【2026年4月EC業界トピックス】
2026年のEC市場は引き続き拡大を続け、日本国内の物販系EC市場規模はついに14兆円を突破した。市場そのものは順調に成長している一方で、その内実を見ると、EC事業者にとっては決して楽観できる状況ではない。なぜなら現在の市場は、Amazonや楽天市場といった巨大モールによる“寡占構造”がより強固になっているからです。
消費者の購買行動は明確に変化している。かつては検索エンジンを起点に商品比較を行っていたユーザーも、今では最初からモールアプリを開き、その中で検索から決済まで完結させるケースが主流となっている。つまり「探す場所」と「買う場所」が一致したことで、モールは単なる販売チャネルではなく、“購買インフラ”そのものへと進化したと言えます。
この環境下において、多くのEC事業者がモール依存から抜け出せない理由は明白だ。圧倒的な集客力、整備された決済・物流機能、レビューによる信頼性の担保──これらを自社ECでゼロから構築するには、膨大なコストと時間がかかる。さらに、広告費の高騰が追い打ちをかけ、新規顧客獲得の難易度は年々上昇しています。

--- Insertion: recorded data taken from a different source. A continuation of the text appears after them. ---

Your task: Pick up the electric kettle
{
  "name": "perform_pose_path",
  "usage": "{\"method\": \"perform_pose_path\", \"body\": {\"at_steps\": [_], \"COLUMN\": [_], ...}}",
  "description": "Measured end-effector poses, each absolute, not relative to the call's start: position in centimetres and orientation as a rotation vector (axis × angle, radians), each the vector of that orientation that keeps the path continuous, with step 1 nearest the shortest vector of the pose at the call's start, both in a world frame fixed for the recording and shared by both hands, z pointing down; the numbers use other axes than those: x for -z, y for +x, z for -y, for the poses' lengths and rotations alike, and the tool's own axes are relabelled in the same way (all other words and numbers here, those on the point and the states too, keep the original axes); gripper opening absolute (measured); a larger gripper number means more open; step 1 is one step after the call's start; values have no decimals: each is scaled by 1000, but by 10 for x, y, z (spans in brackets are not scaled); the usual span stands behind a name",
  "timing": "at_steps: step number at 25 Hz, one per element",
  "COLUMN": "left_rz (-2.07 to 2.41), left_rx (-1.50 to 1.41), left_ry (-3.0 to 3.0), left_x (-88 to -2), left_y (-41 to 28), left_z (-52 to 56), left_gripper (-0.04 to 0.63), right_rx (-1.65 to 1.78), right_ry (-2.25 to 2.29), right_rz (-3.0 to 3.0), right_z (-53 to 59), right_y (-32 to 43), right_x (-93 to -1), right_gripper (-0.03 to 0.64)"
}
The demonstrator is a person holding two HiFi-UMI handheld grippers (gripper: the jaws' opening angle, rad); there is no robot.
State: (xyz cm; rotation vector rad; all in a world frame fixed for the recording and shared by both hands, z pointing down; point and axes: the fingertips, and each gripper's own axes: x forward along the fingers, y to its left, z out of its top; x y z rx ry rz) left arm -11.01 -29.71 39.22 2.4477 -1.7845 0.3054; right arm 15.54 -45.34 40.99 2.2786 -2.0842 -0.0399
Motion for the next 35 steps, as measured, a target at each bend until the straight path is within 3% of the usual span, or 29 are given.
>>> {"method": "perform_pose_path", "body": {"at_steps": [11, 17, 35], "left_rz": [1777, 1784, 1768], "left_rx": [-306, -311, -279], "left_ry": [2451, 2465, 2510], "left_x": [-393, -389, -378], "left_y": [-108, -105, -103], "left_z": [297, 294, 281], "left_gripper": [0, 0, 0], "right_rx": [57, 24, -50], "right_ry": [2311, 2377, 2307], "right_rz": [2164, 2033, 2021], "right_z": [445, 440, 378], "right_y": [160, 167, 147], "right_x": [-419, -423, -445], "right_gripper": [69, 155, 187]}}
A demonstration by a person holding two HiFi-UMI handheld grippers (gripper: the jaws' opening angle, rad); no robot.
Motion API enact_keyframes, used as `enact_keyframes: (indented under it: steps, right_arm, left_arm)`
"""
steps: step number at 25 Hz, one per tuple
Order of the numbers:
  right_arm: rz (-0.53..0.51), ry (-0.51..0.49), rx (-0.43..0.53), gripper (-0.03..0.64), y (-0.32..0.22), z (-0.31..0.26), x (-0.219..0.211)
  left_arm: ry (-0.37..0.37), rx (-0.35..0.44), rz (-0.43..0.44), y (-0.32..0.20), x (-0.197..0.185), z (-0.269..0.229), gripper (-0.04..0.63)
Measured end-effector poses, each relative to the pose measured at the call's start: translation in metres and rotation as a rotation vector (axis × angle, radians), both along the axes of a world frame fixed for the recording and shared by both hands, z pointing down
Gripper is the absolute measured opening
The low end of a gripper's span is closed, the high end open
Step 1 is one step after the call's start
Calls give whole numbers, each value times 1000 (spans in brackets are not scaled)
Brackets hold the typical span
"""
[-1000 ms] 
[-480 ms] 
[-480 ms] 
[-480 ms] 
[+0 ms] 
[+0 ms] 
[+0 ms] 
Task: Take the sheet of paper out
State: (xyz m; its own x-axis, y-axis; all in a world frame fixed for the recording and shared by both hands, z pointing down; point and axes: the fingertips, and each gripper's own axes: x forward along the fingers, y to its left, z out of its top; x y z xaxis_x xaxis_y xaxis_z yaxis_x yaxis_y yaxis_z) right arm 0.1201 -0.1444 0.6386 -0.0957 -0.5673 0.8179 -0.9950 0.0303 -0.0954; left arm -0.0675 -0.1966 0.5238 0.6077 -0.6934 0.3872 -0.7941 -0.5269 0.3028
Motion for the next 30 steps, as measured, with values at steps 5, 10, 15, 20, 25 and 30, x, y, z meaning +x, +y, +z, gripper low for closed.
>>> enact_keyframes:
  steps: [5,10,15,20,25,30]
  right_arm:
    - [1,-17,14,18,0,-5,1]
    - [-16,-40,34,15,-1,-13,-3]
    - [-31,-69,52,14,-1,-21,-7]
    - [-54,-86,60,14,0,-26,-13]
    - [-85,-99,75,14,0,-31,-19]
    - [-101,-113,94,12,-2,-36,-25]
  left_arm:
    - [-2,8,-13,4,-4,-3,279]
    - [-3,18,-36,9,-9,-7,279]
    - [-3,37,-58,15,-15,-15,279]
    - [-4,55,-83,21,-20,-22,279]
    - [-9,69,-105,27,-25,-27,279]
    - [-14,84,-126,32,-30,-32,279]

しかし、モール依存には明確な限界がある。最も大きな問題は「利益率」と「顧客データ」の欠如だ。販売手数料や広告費によって利益は圧迫され、顧客情報はモール側に蓄積される。その結果、リピート戦略やブランド構築の主導権を握ることができず、価格競争から抜け出せない構造に陥りやすくなります。
こうした背景から、近年注目されているのが「ハイブリッド戦略」である。これは、モールと自社ECを対立構造で捉えるのではなく、それぞれの役割を明確に分けて活用するアプローチ。具体的には、モールを新規顧客獲得の入口とし、自社ECでリピートや顧客育成を行うという設計。
実際の現場では、モールで購入した顧客に対して同梱物やLINE登録を促し、自社ECへと誘導する動きが加速している。そこで得た顧客データをもとに、CRM施策やサブスクリプションモデルを展開し、LTV(顧客生涯価値)を最大化する。この流れを確立できるかどうかが、今後の収益性を大きく左右します。
さらに2026年のトレンドとして見逃せないのが、「ECのメディア化」と「購買体験の分散」。前者は、自社ECサイトを単なる販売ページではなく、情報発信や広告収益を生み出す媒体として活用する動き。レビューコンテンツや特集記事、ランキングなどを充実させることで、集客と収益の両立を図る企業が増えています。
一方で後者は、SNSやライブコマース、ショート動画などを起点とした購買の拡大を指す。消費者は必ずしもECサイトに訪問するとは限らず、「気づいた場所でそのまま購入する」流れが加速している。ただし興味深いのは、これらの分散した購買接点が最終的にはデータとして統合され、意思決定の高度化に繋がっている点。
このような変化を踏まえると、これからのEC戦略は明確に再定義される必要がある。それは「どこで売るか」ではなく、「どう顧客との関係を維持し続けるか」という視点への転換でしょう。
短期的な売上を追い求めるだけであれば、モール最適化に注力するのが合理的。しかし中長期的な視点に立てば、顧客データを蓄積し、継続的に価値提供できる基盤を構築することが不可欠。そのためには、自社ECの強化はもはや選択肢ではなく、必須戦略と言えます。
2026年のEC市場は、「売上最大化の競争」から「顧客資産の構築競争」へと移行。モールで売れる力と、自社で顧客を育てる力。この両輪をいかにバランスよく回せるかが、次の成長フェーズを決定づけると分析しています。